We hiked along a narrow, sandy trail across the top of the plateau to the top end of Peekaboo Canyon; the view all around gorgeous of course. The top part of Peekaboo was easy, not as narrow and nowhere near as technical as Spooky had been and we got along fairly well. There were several spots where we had to climb down rocks, but nothing hard. This canyon seems much shorter than Spooky, which allegedly is .3 miles, compared to Peekaboo’s quarter mile. Well, the former seems much longer, but then since you often go at crawl’s pace, it’s deceptive.
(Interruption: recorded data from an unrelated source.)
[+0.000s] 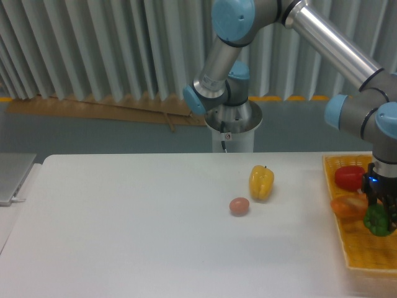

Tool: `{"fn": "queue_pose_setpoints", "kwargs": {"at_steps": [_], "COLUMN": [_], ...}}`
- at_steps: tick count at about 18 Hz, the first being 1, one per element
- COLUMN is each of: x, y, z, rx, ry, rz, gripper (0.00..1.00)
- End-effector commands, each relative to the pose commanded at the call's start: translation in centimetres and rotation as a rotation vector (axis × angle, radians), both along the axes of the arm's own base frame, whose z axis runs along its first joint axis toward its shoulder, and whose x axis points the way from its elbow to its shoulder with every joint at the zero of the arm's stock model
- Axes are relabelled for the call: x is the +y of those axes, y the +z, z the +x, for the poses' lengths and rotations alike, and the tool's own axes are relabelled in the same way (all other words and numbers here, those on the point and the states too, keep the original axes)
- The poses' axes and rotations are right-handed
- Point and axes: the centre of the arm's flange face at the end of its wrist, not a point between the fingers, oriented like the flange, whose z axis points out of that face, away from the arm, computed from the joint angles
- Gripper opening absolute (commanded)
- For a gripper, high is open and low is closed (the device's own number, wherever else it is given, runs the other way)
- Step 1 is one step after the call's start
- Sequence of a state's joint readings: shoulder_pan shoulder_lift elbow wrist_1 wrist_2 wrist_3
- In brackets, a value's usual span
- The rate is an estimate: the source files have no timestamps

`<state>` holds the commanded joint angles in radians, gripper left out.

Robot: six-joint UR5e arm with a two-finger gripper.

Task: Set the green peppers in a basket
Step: 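Lower the green pepper into the basket and open the gripper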

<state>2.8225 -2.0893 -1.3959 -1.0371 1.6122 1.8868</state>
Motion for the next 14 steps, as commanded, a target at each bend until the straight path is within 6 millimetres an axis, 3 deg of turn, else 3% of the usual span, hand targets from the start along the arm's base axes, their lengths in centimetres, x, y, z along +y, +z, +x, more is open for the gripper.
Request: {"fn": "queue_pose_setpoints", "kwargs": {"at_steps": [9,14], "x": [0.1,0.1], "y": [-3.1,-3.6], "z": [-0.8,-0.8], "rx": [-0.022,-0.026], "ry": [-0.001,0.001], "rz": [-0.011,-0.014], "gripper": [0.65,0.65]}}
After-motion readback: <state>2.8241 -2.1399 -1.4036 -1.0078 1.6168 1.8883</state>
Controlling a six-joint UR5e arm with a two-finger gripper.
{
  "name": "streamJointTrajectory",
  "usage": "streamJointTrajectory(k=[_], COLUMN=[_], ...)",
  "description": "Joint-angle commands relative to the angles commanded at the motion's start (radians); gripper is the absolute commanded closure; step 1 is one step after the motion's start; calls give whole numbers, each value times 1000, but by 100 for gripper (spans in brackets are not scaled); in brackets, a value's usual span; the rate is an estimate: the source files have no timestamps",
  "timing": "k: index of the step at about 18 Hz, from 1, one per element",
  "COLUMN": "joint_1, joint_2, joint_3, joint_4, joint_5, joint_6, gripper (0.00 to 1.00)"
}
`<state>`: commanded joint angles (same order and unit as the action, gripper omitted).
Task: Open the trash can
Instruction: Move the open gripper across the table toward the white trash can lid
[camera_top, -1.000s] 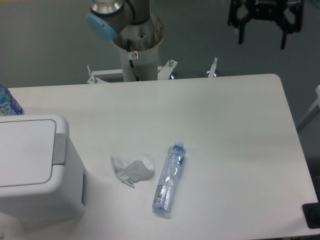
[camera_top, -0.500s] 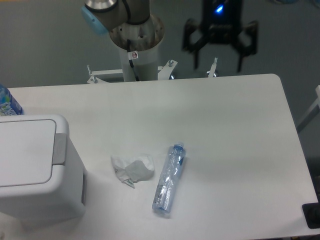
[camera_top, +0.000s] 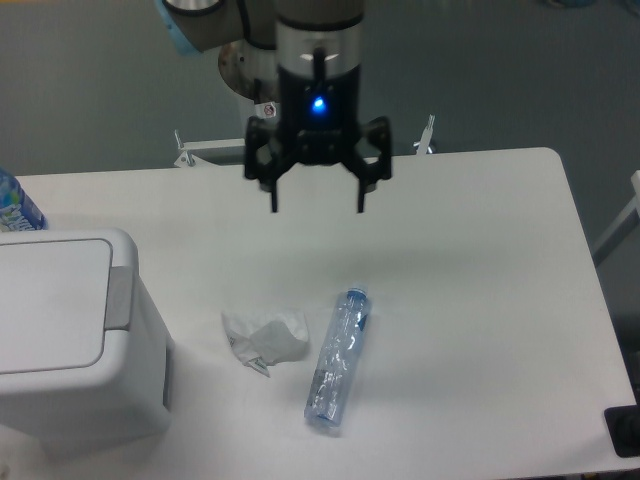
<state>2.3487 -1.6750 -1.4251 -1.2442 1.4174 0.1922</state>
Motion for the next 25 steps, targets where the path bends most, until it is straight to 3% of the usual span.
streamJointTrajectory(k=[6, 13, 25], joint_1=[-74, -141, -186], joint_2=[-55, -106, -121], joint_3=[6, 11, 21], joint_4=[86, 86, 114], joint_5=[2, 5, 2], joint_6=[-134, -145, -194], gripper=[0, 0, 0])
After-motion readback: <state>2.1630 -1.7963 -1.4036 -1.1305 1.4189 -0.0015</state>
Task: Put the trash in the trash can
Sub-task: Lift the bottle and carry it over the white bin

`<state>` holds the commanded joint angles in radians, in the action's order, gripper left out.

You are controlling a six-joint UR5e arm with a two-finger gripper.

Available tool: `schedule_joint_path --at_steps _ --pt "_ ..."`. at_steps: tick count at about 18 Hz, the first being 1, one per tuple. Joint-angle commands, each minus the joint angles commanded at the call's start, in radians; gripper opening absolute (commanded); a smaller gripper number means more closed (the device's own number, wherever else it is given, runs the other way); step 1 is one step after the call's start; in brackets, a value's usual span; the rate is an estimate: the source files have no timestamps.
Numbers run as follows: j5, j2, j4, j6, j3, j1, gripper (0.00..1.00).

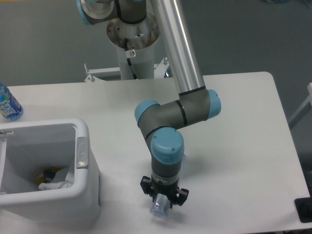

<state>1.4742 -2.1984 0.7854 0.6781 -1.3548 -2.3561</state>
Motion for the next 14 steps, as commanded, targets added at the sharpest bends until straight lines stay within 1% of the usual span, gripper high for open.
schedule_joint_path --at_steps 2,5,6,9,11,13,14 --pt "-0.011 0.031 -0.011 -0.063 0.051 -0.014 0.58" --pt "-0.075 0.091 -0.04 -0.239 0.129 -0.035 0.58" --pt "-0.099 0.103 -0.058 -0.292 0.153 -0.038 0.58" --pt "-0.112 0.132 -0.145 -0.467 0.216 -0.029 0.58" --pt "-0.112 0.169 -0.153 -0.523 0.23 -0.017 0.58" --pt "-0.11 0.216 -0.153 -0.535 0.233 0.032 0.58" --pt "-0.11 0.23 -0.153 -0.549 0.23 0.052 0.58"
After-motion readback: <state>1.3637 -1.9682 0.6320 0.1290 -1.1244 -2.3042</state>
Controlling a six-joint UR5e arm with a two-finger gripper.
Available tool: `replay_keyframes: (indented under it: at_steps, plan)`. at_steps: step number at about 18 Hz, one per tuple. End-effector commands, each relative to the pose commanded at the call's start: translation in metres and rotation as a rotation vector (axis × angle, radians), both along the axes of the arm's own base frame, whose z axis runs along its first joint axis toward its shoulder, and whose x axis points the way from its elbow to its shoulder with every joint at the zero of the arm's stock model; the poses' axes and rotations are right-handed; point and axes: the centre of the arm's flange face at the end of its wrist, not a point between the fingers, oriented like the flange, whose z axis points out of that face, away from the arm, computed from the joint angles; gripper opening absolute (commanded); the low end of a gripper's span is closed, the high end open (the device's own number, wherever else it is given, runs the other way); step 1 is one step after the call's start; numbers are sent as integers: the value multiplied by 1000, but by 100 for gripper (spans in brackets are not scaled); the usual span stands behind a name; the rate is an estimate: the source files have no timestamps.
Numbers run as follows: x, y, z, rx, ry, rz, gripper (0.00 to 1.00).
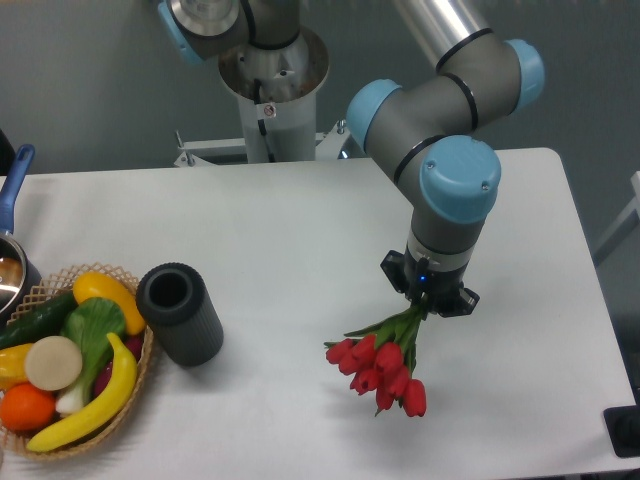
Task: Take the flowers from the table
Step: 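Lift the red tulip bunch up off the table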
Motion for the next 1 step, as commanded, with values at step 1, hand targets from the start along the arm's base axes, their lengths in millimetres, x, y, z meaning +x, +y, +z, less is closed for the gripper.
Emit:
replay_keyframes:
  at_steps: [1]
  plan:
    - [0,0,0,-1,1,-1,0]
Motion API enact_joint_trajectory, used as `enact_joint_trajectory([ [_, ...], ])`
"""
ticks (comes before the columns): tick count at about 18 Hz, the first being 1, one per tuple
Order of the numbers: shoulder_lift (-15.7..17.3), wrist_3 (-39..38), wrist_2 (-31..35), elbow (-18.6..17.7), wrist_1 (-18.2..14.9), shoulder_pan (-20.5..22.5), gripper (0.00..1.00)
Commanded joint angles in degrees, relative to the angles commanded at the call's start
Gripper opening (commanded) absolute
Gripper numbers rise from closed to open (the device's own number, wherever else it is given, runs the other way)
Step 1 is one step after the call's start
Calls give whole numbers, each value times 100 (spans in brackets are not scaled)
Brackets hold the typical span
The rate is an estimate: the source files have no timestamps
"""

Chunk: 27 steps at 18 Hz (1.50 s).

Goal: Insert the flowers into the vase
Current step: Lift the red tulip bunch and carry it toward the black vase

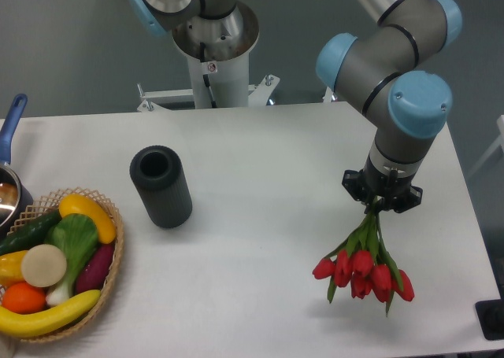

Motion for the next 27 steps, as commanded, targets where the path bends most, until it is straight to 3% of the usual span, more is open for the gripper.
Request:
enact_joint_trajectory([
  [10,149,-9,-297,35,140,9,0],
  [14,369,-105,-1448,26,657,70,0],
  [20,422,-597,-3407,18,1414,44,0],
  [22,474,-633,-3629,9,1581,9,0],
  [24,702,-589,-3760,-96,1608,-61,0],
  [27,1106,-1070,-5034,-508,2239,-176,0],
])
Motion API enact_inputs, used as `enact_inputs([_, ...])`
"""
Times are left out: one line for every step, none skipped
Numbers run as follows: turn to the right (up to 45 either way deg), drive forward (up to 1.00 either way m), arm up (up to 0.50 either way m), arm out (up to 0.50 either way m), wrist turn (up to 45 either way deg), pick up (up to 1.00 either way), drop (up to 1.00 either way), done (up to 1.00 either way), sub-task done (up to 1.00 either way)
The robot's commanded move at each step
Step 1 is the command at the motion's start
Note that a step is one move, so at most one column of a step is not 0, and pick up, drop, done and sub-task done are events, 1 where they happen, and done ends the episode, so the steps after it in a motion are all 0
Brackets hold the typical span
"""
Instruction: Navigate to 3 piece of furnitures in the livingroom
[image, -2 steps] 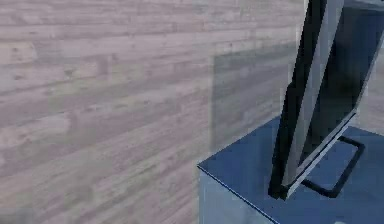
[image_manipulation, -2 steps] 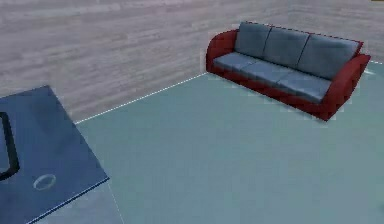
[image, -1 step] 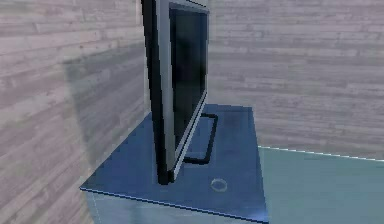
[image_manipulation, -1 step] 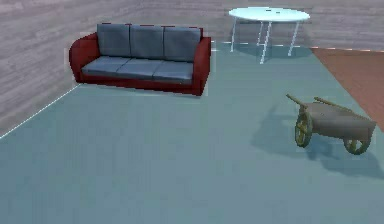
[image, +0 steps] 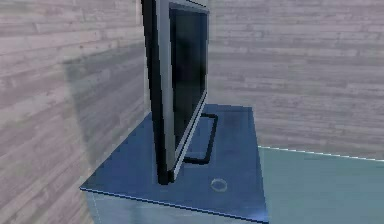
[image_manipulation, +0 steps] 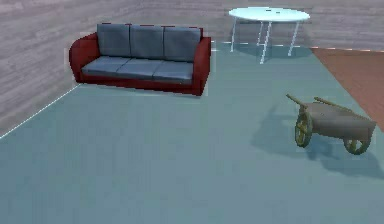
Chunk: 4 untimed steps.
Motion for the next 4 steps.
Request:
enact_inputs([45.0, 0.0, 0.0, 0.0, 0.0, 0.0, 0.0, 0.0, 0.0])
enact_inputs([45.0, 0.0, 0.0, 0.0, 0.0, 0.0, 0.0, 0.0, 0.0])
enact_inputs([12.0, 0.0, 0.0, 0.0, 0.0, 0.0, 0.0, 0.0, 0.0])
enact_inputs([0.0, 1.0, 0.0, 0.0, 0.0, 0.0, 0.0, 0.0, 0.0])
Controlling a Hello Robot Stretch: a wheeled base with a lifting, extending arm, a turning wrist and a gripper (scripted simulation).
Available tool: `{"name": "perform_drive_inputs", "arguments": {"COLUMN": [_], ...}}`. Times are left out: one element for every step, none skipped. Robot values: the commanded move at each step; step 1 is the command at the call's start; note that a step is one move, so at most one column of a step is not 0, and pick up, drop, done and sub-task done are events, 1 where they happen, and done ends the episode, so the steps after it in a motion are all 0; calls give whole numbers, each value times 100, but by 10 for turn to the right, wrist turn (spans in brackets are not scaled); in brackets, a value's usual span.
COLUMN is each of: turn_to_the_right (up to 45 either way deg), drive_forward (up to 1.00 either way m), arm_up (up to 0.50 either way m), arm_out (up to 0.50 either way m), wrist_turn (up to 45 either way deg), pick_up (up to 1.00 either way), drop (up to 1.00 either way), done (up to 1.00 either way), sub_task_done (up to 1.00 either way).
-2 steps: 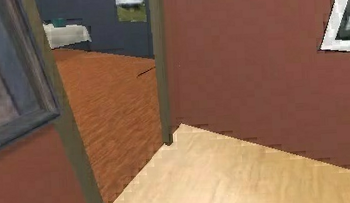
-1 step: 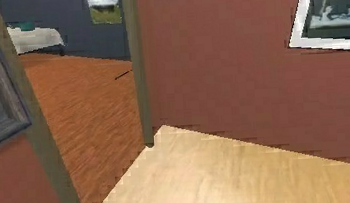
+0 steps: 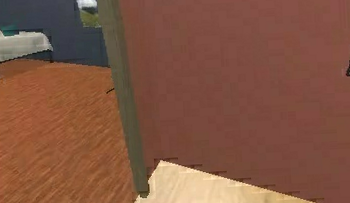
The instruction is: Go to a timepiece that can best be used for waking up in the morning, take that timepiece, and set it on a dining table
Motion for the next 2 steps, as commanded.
{"name": "perform_drive_inputs", "arguments": {"turn_to_the_right": [-300, 0], "drive_forward": [0, 100], "arm_up": [0, 0], "arm_out": [0, 0], "wrist_turn": [0, 0], "pick_up": [0, 0], "drop": [0, 0], "done": [0, 0], "sub_task_done": [0, 0]}}
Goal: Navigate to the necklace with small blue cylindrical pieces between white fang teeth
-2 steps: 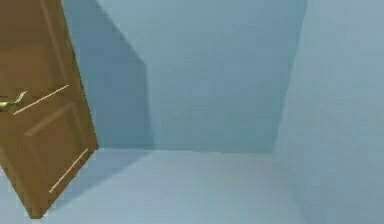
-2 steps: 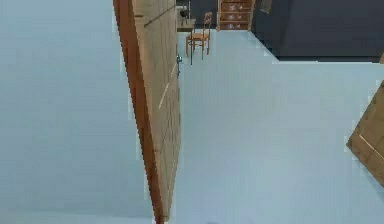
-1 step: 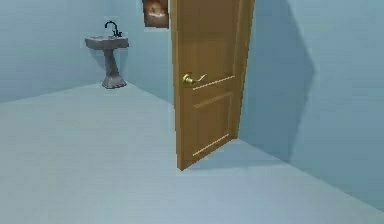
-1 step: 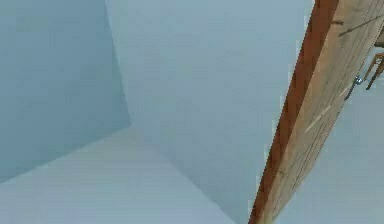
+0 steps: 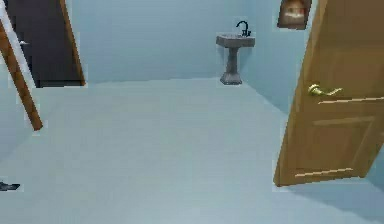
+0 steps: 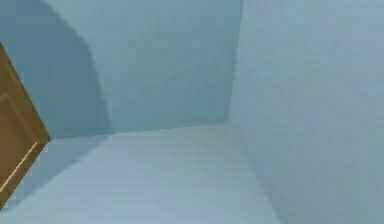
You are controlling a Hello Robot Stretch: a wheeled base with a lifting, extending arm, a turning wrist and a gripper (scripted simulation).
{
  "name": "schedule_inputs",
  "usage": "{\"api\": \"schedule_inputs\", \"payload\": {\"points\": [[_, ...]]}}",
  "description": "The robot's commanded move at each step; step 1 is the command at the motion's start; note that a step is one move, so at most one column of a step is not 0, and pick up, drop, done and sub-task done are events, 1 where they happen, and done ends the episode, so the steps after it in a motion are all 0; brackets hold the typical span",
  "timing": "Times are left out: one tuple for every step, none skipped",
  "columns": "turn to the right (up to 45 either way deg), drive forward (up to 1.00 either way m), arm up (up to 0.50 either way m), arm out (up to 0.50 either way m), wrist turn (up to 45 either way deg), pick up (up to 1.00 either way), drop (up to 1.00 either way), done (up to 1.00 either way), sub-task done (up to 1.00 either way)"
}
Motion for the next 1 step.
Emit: {"api": "schedule_inputs", "payload": {"points": [[0.0, 1.0, 0.0, 0.0, 0.0, 0.0, 0.0, 0.0, 0.0]]}}
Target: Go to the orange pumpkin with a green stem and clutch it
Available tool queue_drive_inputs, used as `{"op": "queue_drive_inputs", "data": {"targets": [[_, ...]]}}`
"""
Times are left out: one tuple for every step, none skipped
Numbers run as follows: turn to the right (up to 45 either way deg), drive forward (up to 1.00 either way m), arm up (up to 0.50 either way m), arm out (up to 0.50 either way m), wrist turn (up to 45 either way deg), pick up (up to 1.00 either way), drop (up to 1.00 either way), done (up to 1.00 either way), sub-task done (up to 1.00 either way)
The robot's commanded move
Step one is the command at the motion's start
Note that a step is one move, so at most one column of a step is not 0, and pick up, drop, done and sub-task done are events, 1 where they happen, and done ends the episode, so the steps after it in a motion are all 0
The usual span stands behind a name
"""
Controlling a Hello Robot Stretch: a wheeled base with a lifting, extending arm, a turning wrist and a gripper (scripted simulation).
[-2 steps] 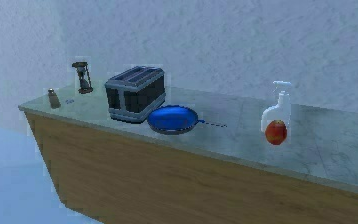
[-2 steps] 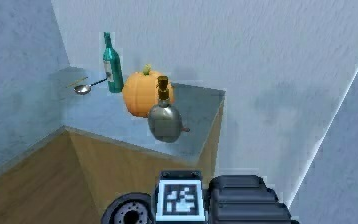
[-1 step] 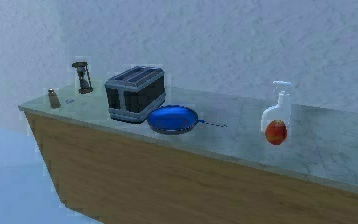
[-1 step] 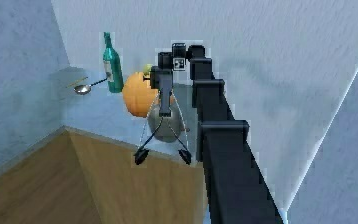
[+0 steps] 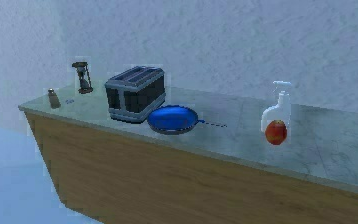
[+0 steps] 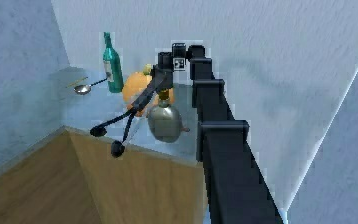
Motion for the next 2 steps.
{"op": "queue_drive_inputs", "data": {"targets": [[0.0, 0.00, 0.00, 0.00, 45.0, 0.00, 0.00, 0.00, 0.00], [0.0, 0.00, 0.00, 0.00, 45.0, 0.00, 0.00, 0.00, 0.00]]}}
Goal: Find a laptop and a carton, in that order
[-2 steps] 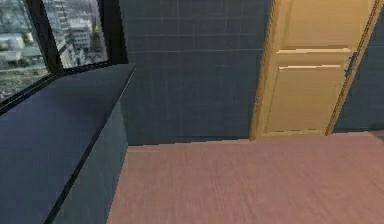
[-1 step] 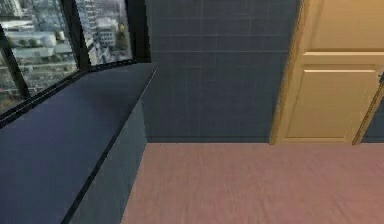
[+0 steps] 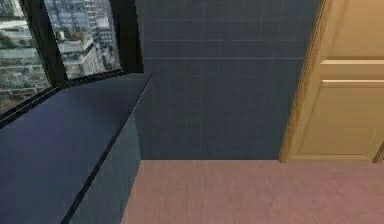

Shortly before the bottom end of Peekaboo where it empties into Coyote Gulch, a series of more or less vertical pour offs descend into basins and then on to the next ledge, and here we passed through internal arches and windows – Kodak moments with the light from one side – and finally reached a ledge from which we could see straight down into Coyote Gulch, where the rest of our group was sitting leisurely in the shade and eating snacks. Now, however, having espied us, they came forward with cameras. Some 30 feet below us, via a small pool washed into the sandstone to form a small ledge, lay the pool where the water rushes out of the slot and has dug deeper and deeper into the sandy bottom, making the last pour off higher and higher as the ground below it gets increasingly washed out – which was not the worst, as the top part of the last pour off had steps hewn into its vertical wall – the problem was the water that filled the whole expanse of the sandy pool below as we had seen when we first came. Mark and Alison took one look and decided to run back and get out the top again and hike around. This started feeling to me like that old Agatha Christie novel, “Ten Little Indians’. Well, this here gang was down to three.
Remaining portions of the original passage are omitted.